## About this exercise
Scan the records below for lines with the word "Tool", then state how many you find and nothing else.

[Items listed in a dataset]
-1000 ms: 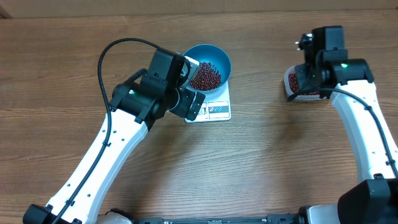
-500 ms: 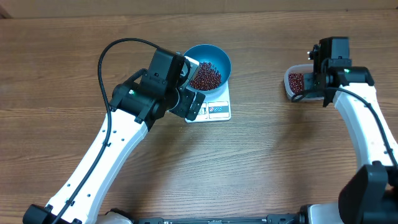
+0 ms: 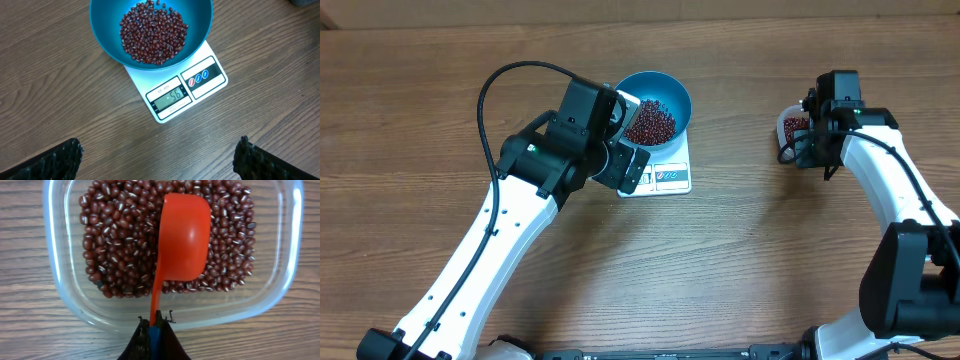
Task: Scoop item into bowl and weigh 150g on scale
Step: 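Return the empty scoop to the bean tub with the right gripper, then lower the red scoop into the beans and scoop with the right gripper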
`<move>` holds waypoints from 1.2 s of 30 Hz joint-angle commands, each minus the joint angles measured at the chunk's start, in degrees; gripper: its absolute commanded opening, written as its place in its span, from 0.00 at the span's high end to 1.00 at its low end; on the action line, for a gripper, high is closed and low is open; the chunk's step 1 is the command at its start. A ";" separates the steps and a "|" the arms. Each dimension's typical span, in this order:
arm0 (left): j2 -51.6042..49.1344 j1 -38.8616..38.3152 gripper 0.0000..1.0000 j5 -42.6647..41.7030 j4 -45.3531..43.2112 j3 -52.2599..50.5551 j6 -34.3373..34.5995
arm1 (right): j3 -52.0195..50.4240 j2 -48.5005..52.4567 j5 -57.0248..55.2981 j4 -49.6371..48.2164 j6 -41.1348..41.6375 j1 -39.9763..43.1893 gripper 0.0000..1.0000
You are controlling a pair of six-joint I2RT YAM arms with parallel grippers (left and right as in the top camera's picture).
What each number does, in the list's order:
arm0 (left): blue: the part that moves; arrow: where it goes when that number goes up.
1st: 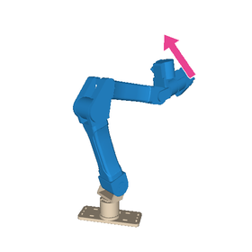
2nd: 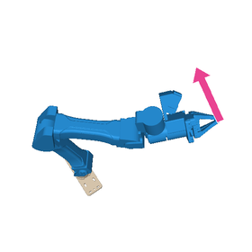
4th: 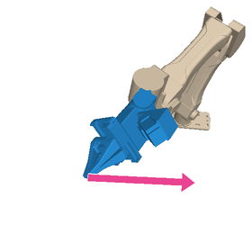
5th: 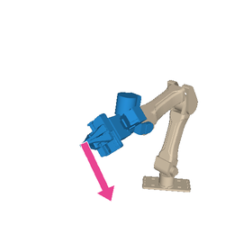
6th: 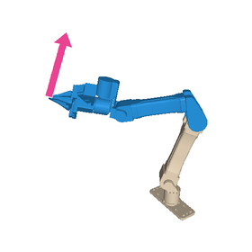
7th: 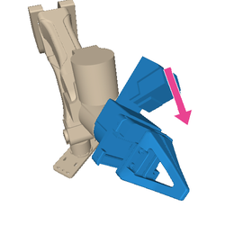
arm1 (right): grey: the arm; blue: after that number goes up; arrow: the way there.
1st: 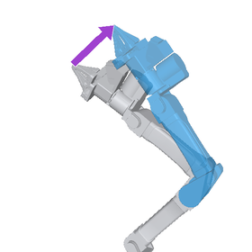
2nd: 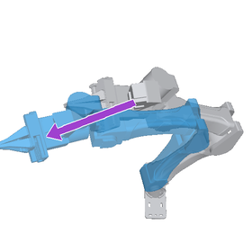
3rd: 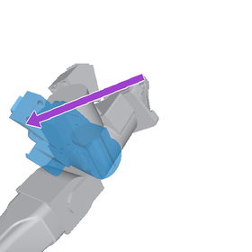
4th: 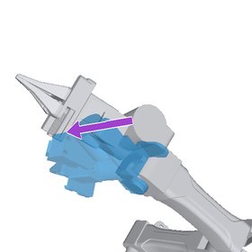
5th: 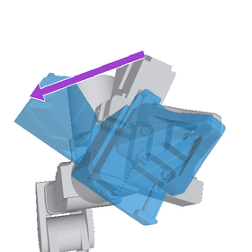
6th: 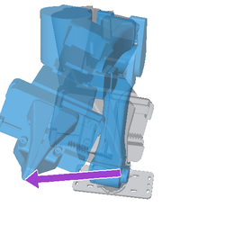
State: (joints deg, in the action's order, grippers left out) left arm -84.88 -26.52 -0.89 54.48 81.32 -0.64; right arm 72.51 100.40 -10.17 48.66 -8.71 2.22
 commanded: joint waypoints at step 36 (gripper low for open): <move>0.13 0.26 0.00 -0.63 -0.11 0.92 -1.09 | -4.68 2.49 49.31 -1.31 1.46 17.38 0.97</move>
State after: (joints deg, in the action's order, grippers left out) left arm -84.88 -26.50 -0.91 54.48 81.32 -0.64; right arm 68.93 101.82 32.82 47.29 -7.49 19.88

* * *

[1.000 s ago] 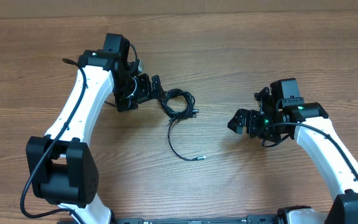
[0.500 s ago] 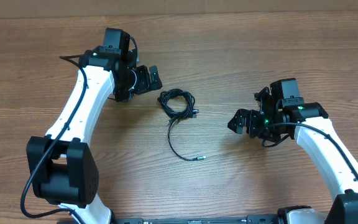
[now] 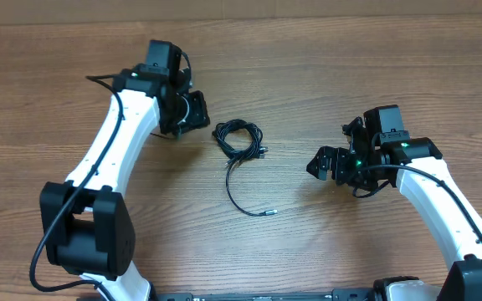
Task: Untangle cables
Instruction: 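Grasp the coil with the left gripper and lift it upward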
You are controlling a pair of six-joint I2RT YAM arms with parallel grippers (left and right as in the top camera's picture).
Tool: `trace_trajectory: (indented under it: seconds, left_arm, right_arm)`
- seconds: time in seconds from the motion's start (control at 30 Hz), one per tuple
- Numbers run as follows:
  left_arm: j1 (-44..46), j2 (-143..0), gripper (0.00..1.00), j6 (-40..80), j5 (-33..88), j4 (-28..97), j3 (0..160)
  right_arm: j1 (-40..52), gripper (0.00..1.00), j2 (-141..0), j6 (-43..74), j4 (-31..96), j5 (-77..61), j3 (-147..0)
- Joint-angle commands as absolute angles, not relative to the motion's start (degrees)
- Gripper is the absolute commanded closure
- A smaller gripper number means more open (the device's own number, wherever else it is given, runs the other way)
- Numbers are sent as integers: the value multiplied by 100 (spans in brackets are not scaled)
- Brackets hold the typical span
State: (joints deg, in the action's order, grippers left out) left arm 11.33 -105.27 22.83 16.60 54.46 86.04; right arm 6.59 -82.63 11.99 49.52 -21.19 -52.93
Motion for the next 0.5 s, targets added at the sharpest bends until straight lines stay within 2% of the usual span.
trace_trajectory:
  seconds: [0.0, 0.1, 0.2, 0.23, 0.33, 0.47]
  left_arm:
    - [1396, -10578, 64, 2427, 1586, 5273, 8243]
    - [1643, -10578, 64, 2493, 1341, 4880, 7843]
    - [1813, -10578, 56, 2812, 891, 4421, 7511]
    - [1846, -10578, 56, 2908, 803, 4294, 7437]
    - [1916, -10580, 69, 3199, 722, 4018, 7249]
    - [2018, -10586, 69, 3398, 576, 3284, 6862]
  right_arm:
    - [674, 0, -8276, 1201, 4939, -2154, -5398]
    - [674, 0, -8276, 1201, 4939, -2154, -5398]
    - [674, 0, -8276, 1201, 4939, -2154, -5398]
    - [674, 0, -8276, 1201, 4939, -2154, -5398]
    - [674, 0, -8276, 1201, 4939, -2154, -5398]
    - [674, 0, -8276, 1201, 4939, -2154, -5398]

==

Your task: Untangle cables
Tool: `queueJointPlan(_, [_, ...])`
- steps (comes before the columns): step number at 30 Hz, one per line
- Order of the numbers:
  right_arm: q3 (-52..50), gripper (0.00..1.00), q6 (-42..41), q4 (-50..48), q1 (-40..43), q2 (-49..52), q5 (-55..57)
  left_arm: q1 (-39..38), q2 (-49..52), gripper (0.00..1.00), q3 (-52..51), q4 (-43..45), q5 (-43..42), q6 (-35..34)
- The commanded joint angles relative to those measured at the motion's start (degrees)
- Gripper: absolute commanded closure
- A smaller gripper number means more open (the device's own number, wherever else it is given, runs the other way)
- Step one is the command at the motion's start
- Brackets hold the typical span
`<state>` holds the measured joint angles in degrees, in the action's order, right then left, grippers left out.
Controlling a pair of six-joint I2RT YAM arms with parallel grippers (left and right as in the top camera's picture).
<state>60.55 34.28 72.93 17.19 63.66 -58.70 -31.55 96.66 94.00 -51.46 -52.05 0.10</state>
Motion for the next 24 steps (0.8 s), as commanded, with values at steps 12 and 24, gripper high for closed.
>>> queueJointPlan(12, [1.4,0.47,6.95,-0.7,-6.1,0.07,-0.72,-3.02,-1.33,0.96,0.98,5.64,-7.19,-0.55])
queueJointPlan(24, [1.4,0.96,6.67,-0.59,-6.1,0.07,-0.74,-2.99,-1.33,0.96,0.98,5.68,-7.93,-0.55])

## Response to the task
2